Gli aggiornamenti sul caso
Cristiano Ronaldo ha ancora i riflettori puntati sul presunto caso di violenza sessuale ai danni della donna americana, Kathryn Mayorga. L’accordo tra le parti è stato firmato nel 2010. Spunta, però, una clamorosa rivelazione direttamente dal Portogallo, riportata dal Correio da Manha, che tirerebbe in ballo anche il Real Madrid. Il calciatore ha scelto di non affidarsi più all’avvocato delle stelle, David Chesnoff, ma si è rivolto a Peter Christiansen, penalista di Las Vegas.
Il Real
I legali del calciatore cercano di smontare punto per punto le accuse della Mayorga, tirando nella questione anche la squadra spagnola. Ronaldo si è trasferito alla corte di Florentino Perez nell’estate del 2009 e, sarebbe stato il club a premere sul calciatore affinché firmasse il documento e versasse la somma alla donna america. Il perché è presto spiegato da un danno d’immagine temuto dal Real Madrid. Sull’articolo del quotidiano portoghese si legge:
“L’investimento del Madrid sul calciatore era stato massiccio e, se nessuno dubitava delle sue qualità tecniche, c’era una certa apprensione per le conseguenze del suo comportamento fuori dal campo”
Il comune accordo
Per questo motivo,nel gennaio del 2010, gli avvocati spagnoli ed il portoghese decisero la migliore strategia per risolvere il caso. E’ fondamenta sottolineare che, prima della firma, Cristiano Ronaldo si era dichiarato sempre innocente. Inoltre, Il Correio, rivela ennesimi particolari che non corrispondono alle dichiarazioni della Mayorga.

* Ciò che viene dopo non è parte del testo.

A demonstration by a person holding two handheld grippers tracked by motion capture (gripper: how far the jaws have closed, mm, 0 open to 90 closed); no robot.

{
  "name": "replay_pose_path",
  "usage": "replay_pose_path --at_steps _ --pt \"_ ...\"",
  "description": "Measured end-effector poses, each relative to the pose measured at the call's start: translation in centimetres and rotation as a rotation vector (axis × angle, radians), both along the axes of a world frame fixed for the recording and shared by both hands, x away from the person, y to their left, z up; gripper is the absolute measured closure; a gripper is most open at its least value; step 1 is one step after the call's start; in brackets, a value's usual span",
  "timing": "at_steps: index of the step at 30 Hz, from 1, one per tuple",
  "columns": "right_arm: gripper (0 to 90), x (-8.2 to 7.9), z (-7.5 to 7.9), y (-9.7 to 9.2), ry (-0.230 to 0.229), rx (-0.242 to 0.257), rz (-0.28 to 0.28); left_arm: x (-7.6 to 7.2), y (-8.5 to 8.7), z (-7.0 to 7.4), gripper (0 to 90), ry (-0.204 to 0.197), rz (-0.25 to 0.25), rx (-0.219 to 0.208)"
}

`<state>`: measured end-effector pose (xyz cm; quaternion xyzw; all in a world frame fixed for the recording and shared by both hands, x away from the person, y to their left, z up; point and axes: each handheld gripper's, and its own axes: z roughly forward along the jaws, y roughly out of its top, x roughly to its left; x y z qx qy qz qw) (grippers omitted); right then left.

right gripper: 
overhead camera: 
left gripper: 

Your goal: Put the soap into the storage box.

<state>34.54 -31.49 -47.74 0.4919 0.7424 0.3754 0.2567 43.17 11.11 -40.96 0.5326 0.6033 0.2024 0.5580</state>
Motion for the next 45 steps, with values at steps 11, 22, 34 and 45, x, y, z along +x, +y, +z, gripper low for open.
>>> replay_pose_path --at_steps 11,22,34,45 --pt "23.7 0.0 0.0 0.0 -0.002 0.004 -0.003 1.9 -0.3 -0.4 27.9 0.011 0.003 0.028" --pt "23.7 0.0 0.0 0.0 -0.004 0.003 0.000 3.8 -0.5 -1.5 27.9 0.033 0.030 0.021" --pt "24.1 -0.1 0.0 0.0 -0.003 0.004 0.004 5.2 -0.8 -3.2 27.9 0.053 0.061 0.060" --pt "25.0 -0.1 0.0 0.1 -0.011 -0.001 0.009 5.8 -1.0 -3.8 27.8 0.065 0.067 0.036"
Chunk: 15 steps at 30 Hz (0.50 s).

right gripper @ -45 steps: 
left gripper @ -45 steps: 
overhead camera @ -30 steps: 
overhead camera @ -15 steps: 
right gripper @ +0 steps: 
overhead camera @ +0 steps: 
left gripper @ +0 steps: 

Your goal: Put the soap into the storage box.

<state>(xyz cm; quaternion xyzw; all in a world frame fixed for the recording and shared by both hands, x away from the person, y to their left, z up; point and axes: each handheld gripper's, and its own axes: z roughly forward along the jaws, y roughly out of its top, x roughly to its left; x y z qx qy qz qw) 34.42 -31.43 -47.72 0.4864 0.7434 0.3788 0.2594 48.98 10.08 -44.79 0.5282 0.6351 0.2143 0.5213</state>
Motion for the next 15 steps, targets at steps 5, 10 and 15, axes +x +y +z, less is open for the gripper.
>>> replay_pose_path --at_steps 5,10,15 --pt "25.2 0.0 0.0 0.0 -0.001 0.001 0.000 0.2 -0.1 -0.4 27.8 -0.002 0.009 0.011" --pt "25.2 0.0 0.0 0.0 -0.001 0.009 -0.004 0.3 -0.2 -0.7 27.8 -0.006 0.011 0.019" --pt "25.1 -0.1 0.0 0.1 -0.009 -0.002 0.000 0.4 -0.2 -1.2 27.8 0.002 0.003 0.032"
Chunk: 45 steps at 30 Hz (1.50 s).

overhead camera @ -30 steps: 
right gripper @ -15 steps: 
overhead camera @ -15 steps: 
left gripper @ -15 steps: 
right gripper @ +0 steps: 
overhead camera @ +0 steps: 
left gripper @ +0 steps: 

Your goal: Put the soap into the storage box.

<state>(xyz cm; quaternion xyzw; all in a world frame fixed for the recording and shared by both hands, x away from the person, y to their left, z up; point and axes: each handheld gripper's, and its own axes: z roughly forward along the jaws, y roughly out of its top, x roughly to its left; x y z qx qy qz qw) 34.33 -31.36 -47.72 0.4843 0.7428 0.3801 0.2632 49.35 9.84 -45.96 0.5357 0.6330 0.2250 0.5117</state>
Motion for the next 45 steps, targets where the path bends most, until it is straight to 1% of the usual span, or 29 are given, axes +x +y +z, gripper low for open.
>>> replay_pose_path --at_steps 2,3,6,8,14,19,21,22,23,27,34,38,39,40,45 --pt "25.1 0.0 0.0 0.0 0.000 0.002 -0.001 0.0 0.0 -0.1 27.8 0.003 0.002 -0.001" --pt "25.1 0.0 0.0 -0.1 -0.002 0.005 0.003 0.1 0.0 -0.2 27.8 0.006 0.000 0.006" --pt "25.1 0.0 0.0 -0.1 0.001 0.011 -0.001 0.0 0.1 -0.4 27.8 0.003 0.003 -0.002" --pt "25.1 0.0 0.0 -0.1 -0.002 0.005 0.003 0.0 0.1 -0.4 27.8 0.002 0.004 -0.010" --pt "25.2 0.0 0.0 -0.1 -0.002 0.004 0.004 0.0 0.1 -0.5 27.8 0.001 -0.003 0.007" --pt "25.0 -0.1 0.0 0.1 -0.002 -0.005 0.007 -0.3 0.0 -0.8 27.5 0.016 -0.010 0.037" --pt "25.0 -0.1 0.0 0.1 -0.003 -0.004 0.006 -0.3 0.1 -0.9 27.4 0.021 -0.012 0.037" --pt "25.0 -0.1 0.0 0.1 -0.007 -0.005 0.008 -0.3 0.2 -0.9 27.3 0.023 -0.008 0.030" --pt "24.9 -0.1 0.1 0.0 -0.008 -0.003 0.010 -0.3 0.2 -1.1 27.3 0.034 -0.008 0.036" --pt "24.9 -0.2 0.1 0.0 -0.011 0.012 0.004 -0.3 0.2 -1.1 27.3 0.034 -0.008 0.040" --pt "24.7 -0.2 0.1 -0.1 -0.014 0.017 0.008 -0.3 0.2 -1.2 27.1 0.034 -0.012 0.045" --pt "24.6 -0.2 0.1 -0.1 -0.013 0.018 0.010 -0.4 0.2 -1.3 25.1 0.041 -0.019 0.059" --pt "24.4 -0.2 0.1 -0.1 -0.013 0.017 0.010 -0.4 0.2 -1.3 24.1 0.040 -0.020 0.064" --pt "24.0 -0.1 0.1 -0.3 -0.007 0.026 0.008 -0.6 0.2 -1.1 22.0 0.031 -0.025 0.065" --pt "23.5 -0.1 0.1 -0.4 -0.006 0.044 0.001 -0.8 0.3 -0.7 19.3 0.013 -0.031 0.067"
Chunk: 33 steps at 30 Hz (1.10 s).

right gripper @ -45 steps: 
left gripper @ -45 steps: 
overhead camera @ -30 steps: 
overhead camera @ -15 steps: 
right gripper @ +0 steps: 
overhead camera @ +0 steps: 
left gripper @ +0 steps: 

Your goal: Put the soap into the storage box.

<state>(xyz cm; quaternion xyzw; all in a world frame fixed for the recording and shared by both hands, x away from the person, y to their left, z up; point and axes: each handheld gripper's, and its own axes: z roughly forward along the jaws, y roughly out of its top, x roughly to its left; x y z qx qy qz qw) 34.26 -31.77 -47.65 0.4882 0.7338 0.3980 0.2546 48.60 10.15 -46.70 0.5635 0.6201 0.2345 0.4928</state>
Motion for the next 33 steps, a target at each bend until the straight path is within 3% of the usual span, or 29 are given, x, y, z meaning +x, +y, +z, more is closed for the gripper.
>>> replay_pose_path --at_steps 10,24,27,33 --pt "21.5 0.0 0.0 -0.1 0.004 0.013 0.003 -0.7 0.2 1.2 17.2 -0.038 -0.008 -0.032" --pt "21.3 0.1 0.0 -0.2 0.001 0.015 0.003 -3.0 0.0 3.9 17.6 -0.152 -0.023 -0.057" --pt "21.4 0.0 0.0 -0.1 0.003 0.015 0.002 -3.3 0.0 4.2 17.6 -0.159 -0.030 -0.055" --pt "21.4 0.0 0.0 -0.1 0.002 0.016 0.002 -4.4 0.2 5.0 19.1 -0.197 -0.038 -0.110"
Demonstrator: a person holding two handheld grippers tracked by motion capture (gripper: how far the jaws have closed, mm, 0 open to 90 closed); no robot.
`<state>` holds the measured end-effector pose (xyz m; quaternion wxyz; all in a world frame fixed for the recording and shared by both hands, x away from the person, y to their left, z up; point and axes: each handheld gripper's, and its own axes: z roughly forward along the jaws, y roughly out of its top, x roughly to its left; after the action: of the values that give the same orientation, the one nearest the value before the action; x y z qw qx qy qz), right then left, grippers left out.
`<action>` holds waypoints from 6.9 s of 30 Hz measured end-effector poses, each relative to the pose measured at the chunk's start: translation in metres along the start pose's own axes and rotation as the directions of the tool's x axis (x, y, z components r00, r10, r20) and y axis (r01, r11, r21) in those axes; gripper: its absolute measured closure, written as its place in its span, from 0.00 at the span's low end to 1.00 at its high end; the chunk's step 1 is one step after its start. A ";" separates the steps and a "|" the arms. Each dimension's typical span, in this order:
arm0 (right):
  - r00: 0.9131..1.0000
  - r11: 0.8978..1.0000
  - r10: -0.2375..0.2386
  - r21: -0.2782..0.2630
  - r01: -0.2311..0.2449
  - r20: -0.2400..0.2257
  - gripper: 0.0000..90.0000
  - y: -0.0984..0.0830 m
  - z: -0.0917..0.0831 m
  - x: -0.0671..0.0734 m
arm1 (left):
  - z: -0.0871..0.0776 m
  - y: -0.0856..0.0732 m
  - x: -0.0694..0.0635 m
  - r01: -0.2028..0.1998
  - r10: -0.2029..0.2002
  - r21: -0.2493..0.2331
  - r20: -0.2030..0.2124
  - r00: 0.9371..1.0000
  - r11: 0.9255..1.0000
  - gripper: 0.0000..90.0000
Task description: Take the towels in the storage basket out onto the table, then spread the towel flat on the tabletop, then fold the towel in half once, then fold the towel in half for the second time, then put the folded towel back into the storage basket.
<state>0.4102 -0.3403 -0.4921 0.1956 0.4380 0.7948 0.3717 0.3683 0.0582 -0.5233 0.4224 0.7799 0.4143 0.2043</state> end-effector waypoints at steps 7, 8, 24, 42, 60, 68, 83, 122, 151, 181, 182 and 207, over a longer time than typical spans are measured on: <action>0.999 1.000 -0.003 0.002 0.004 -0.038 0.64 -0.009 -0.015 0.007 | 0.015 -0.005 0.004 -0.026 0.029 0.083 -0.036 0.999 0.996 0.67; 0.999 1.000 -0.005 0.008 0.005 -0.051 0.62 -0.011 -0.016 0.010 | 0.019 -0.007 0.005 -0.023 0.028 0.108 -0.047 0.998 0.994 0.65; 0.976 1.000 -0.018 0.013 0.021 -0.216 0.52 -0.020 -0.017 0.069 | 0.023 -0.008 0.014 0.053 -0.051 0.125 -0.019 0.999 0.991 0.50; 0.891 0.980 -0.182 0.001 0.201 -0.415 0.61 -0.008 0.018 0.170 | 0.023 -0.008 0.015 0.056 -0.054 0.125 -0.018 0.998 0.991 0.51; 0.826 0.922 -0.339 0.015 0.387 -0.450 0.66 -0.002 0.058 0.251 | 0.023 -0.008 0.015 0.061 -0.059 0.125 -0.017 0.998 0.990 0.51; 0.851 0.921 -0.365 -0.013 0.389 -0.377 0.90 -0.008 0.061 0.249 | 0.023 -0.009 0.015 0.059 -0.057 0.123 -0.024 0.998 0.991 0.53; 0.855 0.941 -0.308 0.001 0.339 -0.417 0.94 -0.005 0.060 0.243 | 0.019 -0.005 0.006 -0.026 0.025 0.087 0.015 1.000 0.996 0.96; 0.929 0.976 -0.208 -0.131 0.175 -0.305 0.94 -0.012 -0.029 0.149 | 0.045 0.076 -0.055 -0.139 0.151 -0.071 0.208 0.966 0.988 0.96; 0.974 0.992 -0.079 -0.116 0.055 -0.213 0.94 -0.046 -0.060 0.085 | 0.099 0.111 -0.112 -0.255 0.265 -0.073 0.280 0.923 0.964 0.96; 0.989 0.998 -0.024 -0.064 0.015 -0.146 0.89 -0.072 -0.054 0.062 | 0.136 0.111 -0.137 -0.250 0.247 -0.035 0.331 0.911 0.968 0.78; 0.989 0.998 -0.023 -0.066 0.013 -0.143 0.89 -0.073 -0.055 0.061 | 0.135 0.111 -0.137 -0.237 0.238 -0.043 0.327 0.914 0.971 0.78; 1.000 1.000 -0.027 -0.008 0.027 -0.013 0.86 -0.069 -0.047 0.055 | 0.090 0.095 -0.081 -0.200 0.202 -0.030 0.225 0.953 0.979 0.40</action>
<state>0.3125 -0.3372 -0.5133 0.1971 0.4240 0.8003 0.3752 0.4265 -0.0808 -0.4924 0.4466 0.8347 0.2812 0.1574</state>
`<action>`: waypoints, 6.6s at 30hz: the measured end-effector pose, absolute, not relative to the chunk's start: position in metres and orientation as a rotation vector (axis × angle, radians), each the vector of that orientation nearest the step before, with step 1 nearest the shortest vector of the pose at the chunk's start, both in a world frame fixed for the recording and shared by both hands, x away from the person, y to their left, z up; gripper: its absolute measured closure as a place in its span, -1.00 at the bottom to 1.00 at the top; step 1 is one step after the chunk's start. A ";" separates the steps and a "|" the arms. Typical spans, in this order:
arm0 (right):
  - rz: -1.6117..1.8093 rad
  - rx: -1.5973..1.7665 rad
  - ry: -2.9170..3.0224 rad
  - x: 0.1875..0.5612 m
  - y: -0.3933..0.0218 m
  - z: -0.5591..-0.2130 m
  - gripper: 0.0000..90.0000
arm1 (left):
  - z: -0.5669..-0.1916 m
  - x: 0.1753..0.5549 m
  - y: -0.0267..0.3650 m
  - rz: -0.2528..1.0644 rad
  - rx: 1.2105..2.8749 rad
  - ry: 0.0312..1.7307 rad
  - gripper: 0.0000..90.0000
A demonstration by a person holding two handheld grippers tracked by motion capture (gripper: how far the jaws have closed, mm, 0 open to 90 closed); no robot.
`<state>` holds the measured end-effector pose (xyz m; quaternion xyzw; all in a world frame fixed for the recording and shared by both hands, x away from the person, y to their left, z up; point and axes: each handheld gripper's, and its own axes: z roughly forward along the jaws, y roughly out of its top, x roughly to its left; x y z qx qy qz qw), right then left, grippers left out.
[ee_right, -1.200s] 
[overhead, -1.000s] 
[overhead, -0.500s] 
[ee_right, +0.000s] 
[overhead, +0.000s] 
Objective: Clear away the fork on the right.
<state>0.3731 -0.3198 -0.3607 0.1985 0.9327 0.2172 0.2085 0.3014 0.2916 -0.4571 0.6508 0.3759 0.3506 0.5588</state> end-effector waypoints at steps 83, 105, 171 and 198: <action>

“Su tutte, la forma dell’epilogo della famosa nottata: la Mayorga dice che abbandonò la suite dell’hotel Palms Palace dove ebbero luogo i fatti poco dopo il presunto stupro. La versione di CR è decisamente diversa: dopo aver consumato il rapporto sessuale lui e la Mayorga tornarono alla discoteca Rain e passarono insieme altre ore della notte”.